The price was right, Contreras says. He paid $1,795 for the 48-CVA. "I saw other solutions, but all of them, at least at that point, were well out of our budget. The ones closest to the Centrepoint product cost at least three or four times as much."
Talk Is Cheap
Contreras, a Venezuelan immigrant, founded AmeTrade in 1995. It was not much more than a hobby at first, he says, but he soon found there were serious opportunities in marketing U.S.-built automation control equipment to manufacturers around the world. Last year the company had sales of about $1.5 million. He has five employees working in his Miami office, and another three in a recently opened office in Valencia, Venezuela.
Opening an overseas office was something he had wanted to do for some time, but it required a phone system like TalkSwitch to make it feasible. The Venezuelan office is an extension of the Miami office. It's not there to service local customers there are few of those in any case. What it does is allow Contreras to take advantage of lower labor and business services costs in his homeland.
"For what it costs me to have one employee here," he says, "I can have three employees over there and pay for the office and services too. I know the area and the system well so it was easy to set it up."
It wouldn't have been economically viable, though, if AmeTrade had to pay for overseas calling between Valencia and Miami for intra-company communications. With the TalkSwitch VoIP option, the company doesn't have to pay toll charges.
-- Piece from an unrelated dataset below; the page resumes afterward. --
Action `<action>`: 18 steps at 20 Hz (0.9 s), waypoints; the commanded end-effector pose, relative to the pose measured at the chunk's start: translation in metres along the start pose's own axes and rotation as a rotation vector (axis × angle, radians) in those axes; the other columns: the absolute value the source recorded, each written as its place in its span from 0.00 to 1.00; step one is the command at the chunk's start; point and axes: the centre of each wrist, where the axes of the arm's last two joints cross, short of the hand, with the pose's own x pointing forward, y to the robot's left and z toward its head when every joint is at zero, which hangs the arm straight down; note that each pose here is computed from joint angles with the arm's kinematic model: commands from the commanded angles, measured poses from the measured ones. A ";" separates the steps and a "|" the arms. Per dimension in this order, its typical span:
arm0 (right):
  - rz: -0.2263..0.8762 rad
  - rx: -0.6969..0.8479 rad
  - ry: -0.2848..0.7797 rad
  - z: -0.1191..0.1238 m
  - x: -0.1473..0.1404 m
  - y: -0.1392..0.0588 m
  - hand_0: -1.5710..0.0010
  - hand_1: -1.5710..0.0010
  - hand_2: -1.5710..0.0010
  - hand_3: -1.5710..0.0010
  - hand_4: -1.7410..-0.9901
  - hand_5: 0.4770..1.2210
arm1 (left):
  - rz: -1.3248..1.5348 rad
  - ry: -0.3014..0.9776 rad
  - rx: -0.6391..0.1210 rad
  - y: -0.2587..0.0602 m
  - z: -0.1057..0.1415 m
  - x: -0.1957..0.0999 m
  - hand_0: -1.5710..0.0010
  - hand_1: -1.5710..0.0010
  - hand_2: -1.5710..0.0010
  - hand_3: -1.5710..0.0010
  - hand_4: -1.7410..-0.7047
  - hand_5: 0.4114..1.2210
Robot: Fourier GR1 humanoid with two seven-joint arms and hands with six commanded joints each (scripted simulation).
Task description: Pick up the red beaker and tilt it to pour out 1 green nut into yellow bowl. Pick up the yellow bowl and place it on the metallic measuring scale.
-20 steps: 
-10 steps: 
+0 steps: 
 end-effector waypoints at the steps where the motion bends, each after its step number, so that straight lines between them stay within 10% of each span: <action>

Contreras bought a second TalkSwitch 48-CVA for the Venezuelan office. Both have phone lines coming in and regular analog phone sets plugged into the local extension ports. They are also connected to a LAN in the office, which in turn is connected to the Internet over a broadband link. AmeTrade already had high-speed Internet in the Miami office because it often has to download huge product manuals from suppliers.
When an employee in Venezuela needs to call a colleague in Miami or vice versa, he dials the person's three-digit extension number. The call is carried over the public Internet to the Miami office and then routed to the appropriate extension by TalkSwitch. If the person in Venezuela needs to call a customer in the U.S., the call is carried over the Internet and then routed by the Miami TalkSwitch out over one of the phone company lines to its destination. It works the same way in reverse. So AmeTrade never pays for overseas calls between Venezuela and the U.S.
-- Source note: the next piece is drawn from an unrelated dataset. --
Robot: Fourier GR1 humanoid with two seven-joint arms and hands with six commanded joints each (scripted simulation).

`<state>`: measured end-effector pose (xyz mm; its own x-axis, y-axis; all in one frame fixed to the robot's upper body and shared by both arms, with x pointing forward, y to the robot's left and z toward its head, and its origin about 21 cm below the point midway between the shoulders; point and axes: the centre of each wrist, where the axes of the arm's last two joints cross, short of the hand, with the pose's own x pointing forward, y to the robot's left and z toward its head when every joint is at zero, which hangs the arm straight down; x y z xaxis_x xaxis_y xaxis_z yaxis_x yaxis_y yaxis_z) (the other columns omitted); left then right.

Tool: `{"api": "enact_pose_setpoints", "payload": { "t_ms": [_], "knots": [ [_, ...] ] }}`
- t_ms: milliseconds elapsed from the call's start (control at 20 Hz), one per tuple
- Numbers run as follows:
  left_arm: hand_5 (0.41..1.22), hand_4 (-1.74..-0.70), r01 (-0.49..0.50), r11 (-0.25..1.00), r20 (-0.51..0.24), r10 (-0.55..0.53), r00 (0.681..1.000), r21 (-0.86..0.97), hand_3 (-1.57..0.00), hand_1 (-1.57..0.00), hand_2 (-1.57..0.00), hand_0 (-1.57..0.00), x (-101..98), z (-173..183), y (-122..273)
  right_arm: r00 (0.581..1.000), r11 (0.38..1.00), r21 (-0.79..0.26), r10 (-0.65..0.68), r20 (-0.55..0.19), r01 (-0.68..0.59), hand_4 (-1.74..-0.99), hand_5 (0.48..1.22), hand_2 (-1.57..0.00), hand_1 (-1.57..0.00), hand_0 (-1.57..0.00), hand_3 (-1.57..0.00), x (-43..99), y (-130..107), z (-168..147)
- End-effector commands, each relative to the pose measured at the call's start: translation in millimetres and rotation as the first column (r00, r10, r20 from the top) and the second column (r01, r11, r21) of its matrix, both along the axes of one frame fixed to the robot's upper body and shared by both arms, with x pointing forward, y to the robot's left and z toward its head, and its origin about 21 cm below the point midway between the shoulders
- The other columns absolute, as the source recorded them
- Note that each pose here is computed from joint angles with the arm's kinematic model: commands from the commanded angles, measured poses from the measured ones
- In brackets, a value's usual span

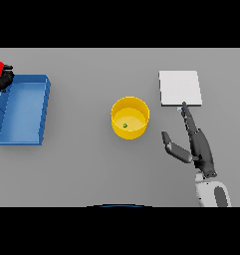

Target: Pick up the red beaker and tilt it to pour out 1 green nut into yellow bowl. Pick up the yellow bowl and place it on the metallic measuring scale.

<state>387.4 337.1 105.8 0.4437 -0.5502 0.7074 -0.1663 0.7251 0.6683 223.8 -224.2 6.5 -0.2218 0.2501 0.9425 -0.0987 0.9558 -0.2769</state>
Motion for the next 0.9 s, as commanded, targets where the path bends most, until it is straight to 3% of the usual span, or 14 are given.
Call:
{"api": "enact_pose_setpoints", "payload": {
  "t_ms": [0, 100, 200, 250, 350, 500, 700, 850],
  "knots": [
    [1.050, -1.74, -0.019, 1.000, -0.007, 0.019, 1.000, 0.000, -1.57, -1.57, -1.57, -1.57, -6.3, -4.3, 4.7, 1.000, 1.000, 0.001, 0.003, 0.008, -0.003, -1.167, 0.675, 0.00, 0.00, 0.00, 0.00, 0.5, -2.6, 3.9],
    [0.925, -1.74, -0.034, 0.999, -0.023, 0.033, 0.999, -0.021, -1.57, -1.57, -1.57, -1.57, -14.3, -9.6, 2.3, 1.000, 1.000, -0.001, -0.010, -0.008, 0.010, -1.157, 0.671, 0.00, 0.00, 0.00, 0.00, -0.6, -6.8, 4.7],
    [0.818, -1.52, -0.028, 0.999, -0.045, 0.026, 0.999, -0.036, -1.53, -1.57, -1.53, -1.57, -20.7, -5.3, 3.5, 1.000, 1.000, 0.006, -0.001, -0.015, 0.001, -1.155, 0.670, 0.00, 0.00, 0.00, 0.00, 1.0, -4.2, 3.2],
    [0.774, -1.37, 0.035, 0.999, -0.050, -0.036, 0.998, -0.034, -1.32, -1.34, -1.28, -1.47, -23.1, -0.4, 1.2, 1.000, 1.000, 0.011, -0.003, -0.019, 0.003, -1.153, 0.670, 0.00, 0.00, 0.00, 0.00, 1.4, -3.5, 4.8],
    [0.705, -1.13, 0.114, 0.989, -0.069, -0.121, 0.990, -0.092, -0.84, -0.86, -0.82, -0.94, -29.5, 3.3, 2.6, 1.000, 1.000, 0.007, -0.001, -0.012, 0.001, -1.149, 0.670, 0.00, 0.00, 0.00, 0.00, 0.4, -3.3, 2.9],
    [0.651, -0.92, 0.159, 0.984, -0.131, -0.169, 0.977, -0.084, -0.43, -0.44, -0.42, -0.48, -31.2, 6.5, 7.8, 1.000, 1.000, 0.015, -0.007, -0.013, 0.007, -1.155, 0.670, 0.00, 0.00, 0.00, 0.00, 0.8, -4.4, 7.1],
    [0.627, -0.81, 0.176, 0.984, -0.213, -0.172, 0.962, 0.000, -0.18, -0.18, -0.17, -0.20, -28.7, -2.6, 6.9, 1.000, 1.000, -0.020, -0.020, -0.016, 0.020, -1.157, 0.665, 0.00, 0.00, 0.00, 0.00, 3.1, -3.1, 1.8],
    [0.631, -0.78, 0.178, 0.984, -0.166, -0.170, 0.971, 0.031, -0.09, -0.09, -0.09, -0.10, -28.6, 0.1, 4.4, 1.000, 0.999, -0.024, -0.026, -0.007, 0.026, -1.154, 0.657, 0.00, 0.00, 0.00, 0.00, 2.9, -0.7, 4.9]
  ]
}}
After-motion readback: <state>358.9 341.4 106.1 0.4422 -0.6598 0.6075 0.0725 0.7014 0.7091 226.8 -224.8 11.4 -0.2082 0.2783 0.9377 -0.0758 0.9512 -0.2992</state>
That was one of the key advantages that sold Contreras on the Centrepoint product. Another was the TalkSwitch auto attendant feature, the PBX software that answers calls with a recorded message and lets callers press a touchtone key to select a menu option Press One for Sales, Press Two for Shipping and so on. With the Panasonic system AmeTrade had been using, the company could have only one auto attendant one greeting, one set of routing options.
Since many of the company's customers are Spanish speaking, Contreras wanted to give them the option of hearing auto attendant messages in Spanish. He couldn't do that with the Panasonic system, but each TalkSwitch system can have nine auto attendants. They could be completely separate greetings and routing menus attached to different incoming lines if you were running different businesses out of the same office, for example. Or they could be branching menus, which is how AmeTrade uses them.
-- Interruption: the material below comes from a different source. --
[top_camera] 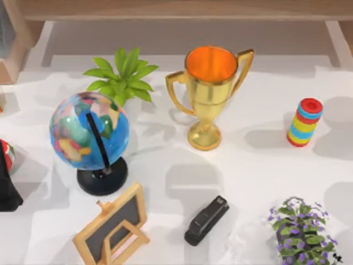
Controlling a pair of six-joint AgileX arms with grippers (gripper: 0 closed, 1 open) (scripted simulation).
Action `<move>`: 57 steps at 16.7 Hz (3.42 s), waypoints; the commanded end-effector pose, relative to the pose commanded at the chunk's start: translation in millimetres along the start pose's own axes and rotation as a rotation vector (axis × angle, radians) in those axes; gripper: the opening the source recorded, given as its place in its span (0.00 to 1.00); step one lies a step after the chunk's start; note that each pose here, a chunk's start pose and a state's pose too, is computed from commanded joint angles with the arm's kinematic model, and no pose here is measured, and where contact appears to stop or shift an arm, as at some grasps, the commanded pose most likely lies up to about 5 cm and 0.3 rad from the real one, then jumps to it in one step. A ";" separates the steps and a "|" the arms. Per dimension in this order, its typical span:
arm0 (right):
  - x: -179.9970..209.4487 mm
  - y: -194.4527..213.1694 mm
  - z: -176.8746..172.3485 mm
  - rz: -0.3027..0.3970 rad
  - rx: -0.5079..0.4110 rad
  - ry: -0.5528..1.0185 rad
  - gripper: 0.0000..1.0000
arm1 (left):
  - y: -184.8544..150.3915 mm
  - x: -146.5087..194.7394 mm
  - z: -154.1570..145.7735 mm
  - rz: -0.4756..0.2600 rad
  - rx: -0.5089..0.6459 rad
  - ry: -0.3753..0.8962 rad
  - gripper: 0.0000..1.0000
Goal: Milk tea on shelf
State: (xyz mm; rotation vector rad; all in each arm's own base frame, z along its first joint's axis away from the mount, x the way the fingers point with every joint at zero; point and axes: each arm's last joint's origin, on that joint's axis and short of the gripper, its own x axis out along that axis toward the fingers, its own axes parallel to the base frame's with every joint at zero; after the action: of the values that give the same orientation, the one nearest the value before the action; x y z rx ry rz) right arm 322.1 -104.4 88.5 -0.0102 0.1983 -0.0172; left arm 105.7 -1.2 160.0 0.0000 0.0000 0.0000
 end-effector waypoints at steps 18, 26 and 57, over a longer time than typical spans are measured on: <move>-0.4 -0.6 0.1 -0.002 0.002 0.000 0.00 | 0.0 0.0 0.0 0.000 0.000 0.000 1.00; -2.3 -0.7 9.9 -0.002 0.002 0.000 0.00 | 0.0 0.0 0.0 0.000 0.000 0.000 1.00; 49.1 306.6 218.9 0.032 0.020 0.003 0.00 | 0.0 0.0 0.0 0.000 0.000 0.000 1.00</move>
State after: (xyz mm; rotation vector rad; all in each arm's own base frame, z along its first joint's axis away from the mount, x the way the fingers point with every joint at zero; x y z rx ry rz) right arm 418.4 203.1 289.8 0.0132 0.2015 0.0127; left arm 105.7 -1.2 160.0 0.0000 0.0000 0.0000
Now when a customers call, the system asks them to press one for English or two for Spanish. When they press one or two, they go to another auto attendant that offers menu choices in the language of choice. The TalkSwitch auto attendants also let callers key in an employee's extension if they know it, or wait on the line for somebody to answer.
"The kind of image we give to customers is really important for us," Contreras says. "It's not just the auto attendant, it's also the whole idea customers have of us being a corporation instead of a small business." TalkSwitch helps AmeTrade give the impression of being a bigger business than it is. One other way it does this is by playing music while callers are on hold, a feature Contreras admits may seem trivial, but which makes a difference.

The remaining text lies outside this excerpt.